Zack Hicks is living proof that – when it comes to respecting lesbian, gay, bisexual, transgender and queer (LGBTQ) people – the company not only talks the talk, but also walks the walk.
“When Toyota hired me 20 years ago, even back then, I knew this was a place where I would fit in because I could bring my whole self to work,” said Toyota Motor North America’s senior vice president and chief information officer, and CEO of Toyota Connected. “I feel valued here for who I am, not just professionally but personally as well.”
‘Time to Thrive’
The Human Rights Campaign (HRC) invited Hicks to address the approximately 2,000 teachers, counselors, coaches, mental health professionals and more who participated in the organization’s third annual “Time to Thrive” conference in Washington, D.C., last week.
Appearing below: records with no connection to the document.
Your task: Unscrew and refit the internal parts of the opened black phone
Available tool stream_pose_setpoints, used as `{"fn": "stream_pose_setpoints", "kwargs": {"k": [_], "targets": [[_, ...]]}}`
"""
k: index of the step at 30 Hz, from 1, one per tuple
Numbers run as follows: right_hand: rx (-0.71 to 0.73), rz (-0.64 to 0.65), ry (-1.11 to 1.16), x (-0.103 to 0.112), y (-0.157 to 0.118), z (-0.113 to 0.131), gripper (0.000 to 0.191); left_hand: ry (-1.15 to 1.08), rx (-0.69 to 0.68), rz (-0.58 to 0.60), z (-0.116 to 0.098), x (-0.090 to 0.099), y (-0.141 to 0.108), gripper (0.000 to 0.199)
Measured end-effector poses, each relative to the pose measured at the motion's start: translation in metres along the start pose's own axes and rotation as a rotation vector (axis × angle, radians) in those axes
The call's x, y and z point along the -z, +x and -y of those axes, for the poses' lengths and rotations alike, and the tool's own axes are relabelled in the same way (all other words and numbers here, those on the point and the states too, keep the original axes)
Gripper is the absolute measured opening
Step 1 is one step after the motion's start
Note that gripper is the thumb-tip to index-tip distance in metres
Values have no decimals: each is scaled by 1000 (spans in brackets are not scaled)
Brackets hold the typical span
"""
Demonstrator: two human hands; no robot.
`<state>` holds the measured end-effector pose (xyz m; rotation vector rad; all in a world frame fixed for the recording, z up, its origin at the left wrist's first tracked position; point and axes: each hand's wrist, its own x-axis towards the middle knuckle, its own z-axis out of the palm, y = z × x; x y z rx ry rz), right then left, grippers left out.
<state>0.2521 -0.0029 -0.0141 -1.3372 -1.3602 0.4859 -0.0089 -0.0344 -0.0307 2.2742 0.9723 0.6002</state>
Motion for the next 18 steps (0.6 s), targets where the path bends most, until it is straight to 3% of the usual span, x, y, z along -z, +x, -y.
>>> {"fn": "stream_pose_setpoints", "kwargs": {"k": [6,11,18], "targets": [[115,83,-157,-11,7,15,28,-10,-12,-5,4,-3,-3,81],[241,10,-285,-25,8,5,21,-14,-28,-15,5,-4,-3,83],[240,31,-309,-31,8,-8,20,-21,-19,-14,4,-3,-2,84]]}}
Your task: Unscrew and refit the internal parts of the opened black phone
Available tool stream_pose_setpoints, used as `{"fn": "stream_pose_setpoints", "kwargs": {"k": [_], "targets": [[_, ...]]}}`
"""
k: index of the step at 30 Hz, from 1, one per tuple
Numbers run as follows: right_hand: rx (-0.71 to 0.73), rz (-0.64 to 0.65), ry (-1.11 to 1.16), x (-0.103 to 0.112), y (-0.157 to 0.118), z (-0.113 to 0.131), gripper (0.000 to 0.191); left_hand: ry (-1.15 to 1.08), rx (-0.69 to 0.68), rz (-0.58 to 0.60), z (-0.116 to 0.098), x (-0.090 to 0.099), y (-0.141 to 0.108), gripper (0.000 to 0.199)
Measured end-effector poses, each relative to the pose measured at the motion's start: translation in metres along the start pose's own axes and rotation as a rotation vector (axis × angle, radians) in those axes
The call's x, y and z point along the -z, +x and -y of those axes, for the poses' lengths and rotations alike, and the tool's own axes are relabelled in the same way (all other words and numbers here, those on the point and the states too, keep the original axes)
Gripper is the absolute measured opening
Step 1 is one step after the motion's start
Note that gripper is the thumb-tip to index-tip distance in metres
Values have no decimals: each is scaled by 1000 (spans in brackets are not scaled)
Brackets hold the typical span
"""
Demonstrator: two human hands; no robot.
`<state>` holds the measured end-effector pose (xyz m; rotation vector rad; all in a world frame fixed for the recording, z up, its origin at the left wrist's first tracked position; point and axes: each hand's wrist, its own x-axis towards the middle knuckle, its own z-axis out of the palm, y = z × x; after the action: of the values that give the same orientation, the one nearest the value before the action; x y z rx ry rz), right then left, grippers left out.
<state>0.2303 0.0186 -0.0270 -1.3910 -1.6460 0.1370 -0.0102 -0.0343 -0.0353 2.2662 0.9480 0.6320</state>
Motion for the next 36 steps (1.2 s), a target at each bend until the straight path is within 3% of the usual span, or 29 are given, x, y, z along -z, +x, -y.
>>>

HRC, founded in 1980, is recognized as the leading advocate for LGBTQ rights. Its more than 1.5 million members and supporters envision a world where LGBTQ people are embraced as full members of society at home, at work and in every community.
Toyota, along with AT&T, served as a presenting sponsor of the conference – building on support from Lexus and Toyota Financial Services of HRC regional galas in New York, Los Angeles and Washington, D.C.
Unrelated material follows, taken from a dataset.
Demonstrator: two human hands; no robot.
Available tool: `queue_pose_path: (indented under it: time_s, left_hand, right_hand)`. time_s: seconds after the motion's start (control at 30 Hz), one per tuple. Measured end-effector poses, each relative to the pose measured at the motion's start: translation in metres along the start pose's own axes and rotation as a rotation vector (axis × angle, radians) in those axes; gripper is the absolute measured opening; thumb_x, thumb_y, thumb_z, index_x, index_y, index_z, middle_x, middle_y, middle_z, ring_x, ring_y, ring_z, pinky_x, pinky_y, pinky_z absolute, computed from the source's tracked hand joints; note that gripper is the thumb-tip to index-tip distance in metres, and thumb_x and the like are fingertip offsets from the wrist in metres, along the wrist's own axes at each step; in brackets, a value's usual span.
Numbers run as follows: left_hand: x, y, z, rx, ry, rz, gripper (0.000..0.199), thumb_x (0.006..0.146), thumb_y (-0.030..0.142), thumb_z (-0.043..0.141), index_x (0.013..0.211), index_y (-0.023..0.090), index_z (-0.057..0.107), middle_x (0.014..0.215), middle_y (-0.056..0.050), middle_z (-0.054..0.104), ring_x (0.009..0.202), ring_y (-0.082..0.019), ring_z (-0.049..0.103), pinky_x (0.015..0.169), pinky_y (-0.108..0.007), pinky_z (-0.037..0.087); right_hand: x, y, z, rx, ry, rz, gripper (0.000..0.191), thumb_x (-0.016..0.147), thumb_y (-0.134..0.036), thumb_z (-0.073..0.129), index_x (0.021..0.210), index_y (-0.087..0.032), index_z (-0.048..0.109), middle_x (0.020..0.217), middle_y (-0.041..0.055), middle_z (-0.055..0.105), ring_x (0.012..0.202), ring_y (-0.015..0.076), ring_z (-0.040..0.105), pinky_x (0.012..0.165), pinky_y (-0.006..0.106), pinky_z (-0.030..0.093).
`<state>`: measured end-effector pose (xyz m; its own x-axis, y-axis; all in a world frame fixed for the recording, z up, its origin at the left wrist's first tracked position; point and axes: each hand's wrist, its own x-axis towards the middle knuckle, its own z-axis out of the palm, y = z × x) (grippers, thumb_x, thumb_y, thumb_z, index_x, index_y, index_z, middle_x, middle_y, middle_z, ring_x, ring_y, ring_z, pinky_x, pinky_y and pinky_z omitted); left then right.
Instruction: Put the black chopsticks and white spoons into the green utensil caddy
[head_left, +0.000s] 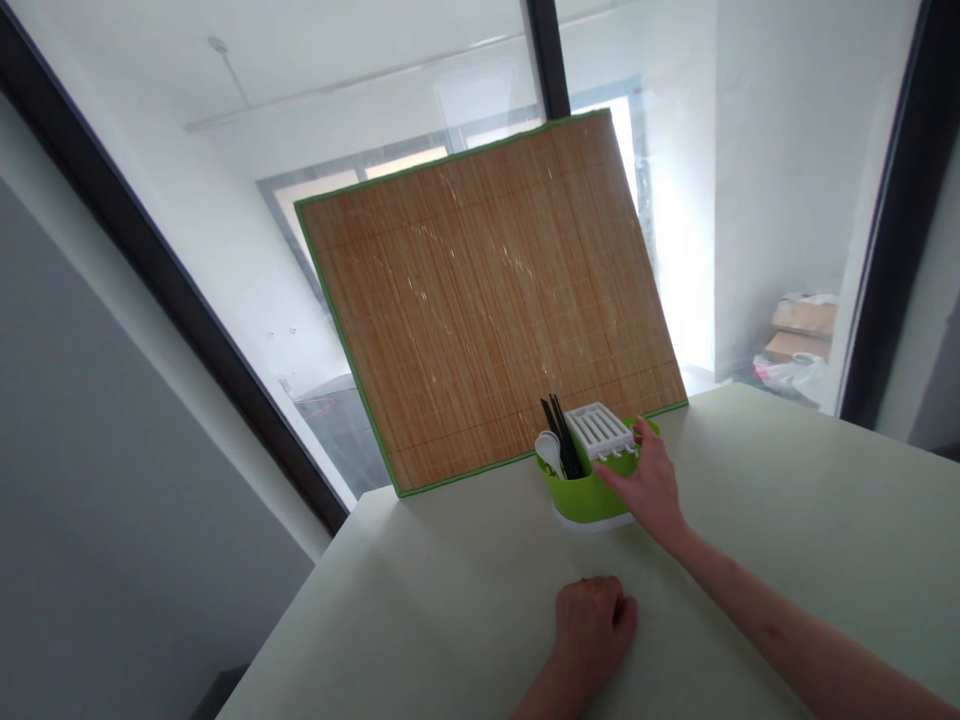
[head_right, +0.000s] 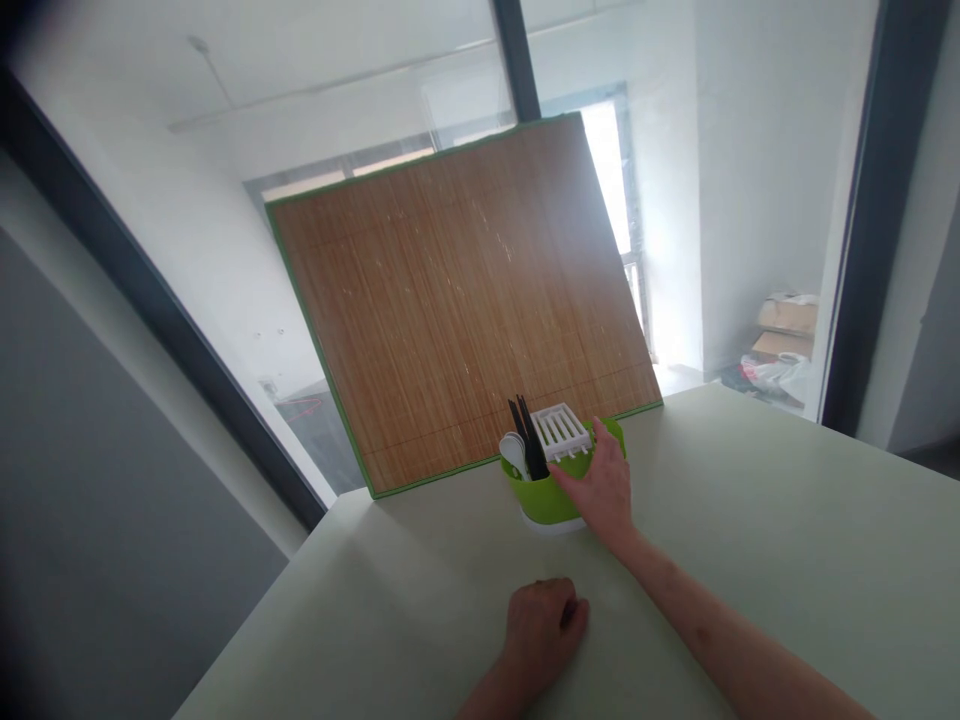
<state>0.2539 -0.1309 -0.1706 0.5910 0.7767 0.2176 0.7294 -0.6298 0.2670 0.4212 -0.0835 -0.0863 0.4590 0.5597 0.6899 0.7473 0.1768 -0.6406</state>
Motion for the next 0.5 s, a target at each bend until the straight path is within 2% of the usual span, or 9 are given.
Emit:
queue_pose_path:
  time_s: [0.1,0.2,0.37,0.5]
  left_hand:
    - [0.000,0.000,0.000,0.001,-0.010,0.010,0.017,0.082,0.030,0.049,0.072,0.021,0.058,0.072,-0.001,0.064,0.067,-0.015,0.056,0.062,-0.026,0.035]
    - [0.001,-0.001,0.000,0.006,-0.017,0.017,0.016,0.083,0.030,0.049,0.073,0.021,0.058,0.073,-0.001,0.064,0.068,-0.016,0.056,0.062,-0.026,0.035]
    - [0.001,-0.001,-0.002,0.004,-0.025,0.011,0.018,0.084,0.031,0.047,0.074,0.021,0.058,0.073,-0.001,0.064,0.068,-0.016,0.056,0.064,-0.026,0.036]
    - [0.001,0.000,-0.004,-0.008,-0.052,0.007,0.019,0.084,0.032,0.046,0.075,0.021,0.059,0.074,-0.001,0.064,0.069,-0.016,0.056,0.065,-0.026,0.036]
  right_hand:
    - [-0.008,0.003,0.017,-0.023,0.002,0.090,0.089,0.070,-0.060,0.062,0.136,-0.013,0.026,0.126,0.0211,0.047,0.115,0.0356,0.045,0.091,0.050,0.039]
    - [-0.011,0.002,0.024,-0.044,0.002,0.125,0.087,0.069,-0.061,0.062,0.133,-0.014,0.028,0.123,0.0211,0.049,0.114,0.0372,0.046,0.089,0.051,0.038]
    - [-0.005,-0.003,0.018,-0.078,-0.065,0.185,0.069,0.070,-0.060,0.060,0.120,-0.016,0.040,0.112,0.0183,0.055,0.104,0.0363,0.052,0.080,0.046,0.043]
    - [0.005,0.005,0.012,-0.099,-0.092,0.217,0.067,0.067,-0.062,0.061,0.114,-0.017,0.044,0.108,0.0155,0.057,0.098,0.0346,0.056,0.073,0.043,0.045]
In Solidarity -- Chad Griffin (right), president of the HRC, pauses for a photo with Zack Hicks during the conference.
What Drives You
But it was Hicks’ personal perspective – shared along with fellow speakers such as U.S. Sen. Al Franken, New York Times
columnist Charles Blow and journalist and author Katie Couric – that put a human face on Toyota’s commitment to the cause.
“At Toyota, we know that respect for people is good for the workplace, the marketplace and society,” said Hicks, who has helped spearhead the company’s efforts to drive innovation and encourage cross-departmental problem solving. “We have the experience and evidence to prove that the best ideas come when everyone feels valued and respected at work.”
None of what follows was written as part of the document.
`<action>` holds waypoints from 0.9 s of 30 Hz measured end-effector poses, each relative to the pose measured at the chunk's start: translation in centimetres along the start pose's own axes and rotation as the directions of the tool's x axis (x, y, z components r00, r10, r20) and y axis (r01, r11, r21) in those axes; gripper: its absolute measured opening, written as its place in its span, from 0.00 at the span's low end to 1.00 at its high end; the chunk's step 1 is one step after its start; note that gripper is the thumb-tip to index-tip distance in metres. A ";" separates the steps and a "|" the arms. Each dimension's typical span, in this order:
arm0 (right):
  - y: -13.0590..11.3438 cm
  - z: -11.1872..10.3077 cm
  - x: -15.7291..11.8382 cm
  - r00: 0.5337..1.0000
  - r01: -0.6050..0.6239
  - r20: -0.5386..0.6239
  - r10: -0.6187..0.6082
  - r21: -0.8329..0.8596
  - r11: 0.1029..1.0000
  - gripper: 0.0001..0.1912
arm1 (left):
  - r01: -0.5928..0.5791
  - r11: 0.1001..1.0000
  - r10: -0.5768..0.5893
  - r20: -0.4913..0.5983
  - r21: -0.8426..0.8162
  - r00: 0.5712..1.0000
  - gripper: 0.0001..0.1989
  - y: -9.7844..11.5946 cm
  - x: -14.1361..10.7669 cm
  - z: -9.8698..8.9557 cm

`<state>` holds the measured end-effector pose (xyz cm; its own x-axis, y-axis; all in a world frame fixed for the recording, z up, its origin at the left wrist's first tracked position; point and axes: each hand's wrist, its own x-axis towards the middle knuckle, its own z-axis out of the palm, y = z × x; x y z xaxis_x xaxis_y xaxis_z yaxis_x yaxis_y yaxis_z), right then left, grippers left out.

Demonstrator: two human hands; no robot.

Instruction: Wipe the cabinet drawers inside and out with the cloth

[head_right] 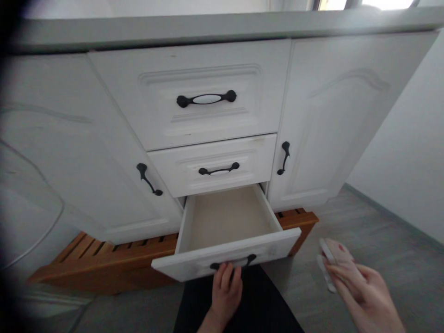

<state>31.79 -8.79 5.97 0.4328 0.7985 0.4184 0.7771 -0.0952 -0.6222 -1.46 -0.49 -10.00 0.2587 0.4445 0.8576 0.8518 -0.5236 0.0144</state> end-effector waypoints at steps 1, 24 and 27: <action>-0.5 0.9 -1.3 0.993 -0.121 0.013 0.120 0.058 0.991 0.18 | -0.015 1.000 0.015 0.033 0.018 0.999 0.22 -0.6 0.9 0.5; -10.7 9.9 4.2 0.924 -0.361 0.140 0.355 0.621 0.696 0.47 | 0.179 0.971 -0.233 0.443 0.160 0.866 0.49 -6.5 11.9 4.4; -11.0 13.5 10.0 0.968 -0.080 -0.192 0.164 0.384 0.920 0.48 | 0.300 0.938 -0.347 0.420 0.175 0.839 0.48 -5.9 7.6 1.5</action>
<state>21.44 8.28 8.06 0.6336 0.6433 0.4298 0.5049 0.0771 -0.8597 -3.83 7.08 -4.41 0.1129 0.8598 0.4981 0.9561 -0.2303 0.1809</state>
Going a step further, Hicks stressed that Toyota sees itself as not just a car company but a mobility company.
“And mobility means more than focusing on what you drive
,” he said. “For us, it also means understanding what drives
you. Our youth have dreams and the talent to get where they want to go. But sometimes, just getting through adolescence is an all-consuming task – made even more complicated if you identify as LGBTQ. That’s why we’re here: to support all of you who are looking out for the health and rights and dreams of LGBTQ youth.”
Hicks acknowledged that providing such support wasn’t entirely altruistic on Toyota’s part. After all, as he noted, a recent Harris Poll found that 20 percent of millennials identify as LGBTQ.
“That’s a segment of the workforce you can bet we want to attract,” he said. “So in a way, I’m recruiting today. When the kids you work with are looking for a job, please share with them my experience. Toyota is a terrific place to work.
“Thank you for what you are doing to help these kids,” he concluded. “You are here because you care and you want to make a difference. And you are.”